What you should do: Reproduce nothing but the lines from the one containing "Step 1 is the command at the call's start" to the end of the records below, each exactly as written.
━━━
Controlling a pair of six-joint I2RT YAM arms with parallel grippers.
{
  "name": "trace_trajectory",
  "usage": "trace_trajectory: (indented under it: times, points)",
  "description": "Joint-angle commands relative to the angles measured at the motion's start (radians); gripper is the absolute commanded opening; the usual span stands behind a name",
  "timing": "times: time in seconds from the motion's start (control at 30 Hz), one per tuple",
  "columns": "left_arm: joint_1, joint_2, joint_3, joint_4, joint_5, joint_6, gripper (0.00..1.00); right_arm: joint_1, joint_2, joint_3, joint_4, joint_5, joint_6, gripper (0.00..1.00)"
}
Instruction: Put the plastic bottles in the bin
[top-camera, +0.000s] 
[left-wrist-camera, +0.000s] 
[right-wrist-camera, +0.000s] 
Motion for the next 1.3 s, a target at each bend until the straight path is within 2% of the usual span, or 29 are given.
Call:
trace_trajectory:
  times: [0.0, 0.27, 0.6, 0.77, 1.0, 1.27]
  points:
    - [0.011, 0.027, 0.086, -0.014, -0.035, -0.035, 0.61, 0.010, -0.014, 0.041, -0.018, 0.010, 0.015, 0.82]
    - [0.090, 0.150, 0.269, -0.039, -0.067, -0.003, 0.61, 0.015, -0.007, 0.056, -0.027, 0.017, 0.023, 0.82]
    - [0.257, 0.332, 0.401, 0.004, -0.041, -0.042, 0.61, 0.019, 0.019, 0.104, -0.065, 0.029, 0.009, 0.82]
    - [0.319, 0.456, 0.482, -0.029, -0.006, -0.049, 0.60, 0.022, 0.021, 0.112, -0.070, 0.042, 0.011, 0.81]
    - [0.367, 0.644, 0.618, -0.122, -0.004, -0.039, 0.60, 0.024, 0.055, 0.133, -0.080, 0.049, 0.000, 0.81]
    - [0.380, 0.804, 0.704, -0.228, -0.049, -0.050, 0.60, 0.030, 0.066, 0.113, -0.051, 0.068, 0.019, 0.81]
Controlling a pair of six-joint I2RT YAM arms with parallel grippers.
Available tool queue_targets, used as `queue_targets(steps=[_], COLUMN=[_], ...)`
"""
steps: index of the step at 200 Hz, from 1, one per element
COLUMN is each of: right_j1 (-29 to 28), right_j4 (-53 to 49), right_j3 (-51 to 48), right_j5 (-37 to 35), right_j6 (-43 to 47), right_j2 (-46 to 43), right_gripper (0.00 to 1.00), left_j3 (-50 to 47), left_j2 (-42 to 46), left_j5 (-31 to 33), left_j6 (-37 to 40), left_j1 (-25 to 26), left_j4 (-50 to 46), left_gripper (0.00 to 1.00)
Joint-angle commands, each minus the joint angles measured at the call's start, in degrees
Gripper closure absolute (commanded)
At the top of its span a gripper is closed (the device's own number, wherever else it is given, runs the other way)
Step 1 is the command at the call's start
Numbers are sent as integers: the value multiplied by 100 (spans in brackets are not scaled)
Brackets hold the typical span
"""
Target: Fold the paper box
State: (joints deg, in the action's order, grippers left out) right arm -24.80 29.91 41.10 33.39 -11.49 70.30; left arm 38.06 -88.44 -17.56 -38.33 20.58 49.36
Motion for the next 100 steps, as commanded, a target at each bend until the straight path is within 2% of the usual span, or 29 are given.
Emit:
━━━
Answer to this task:
Step 1 is the command at the call's start
Numbers are sent as integers: the value multiplied by 100 (spans in brackets are not scaled)
Brackets hold the typical span
"""
Target: Fold the paper box
State: (joints deg, in the action's order, grippers left out) right arm -24.80 29.91 41.10 33.39 -11.49 70.30; left arm 38.06 -88.44 -17.56 -38.33 20.58 49.36
Motion for the next 100 steps, as commanded, a target at each bend until the straight path is within 2% of the usual span, or 29 are given.
Emit:

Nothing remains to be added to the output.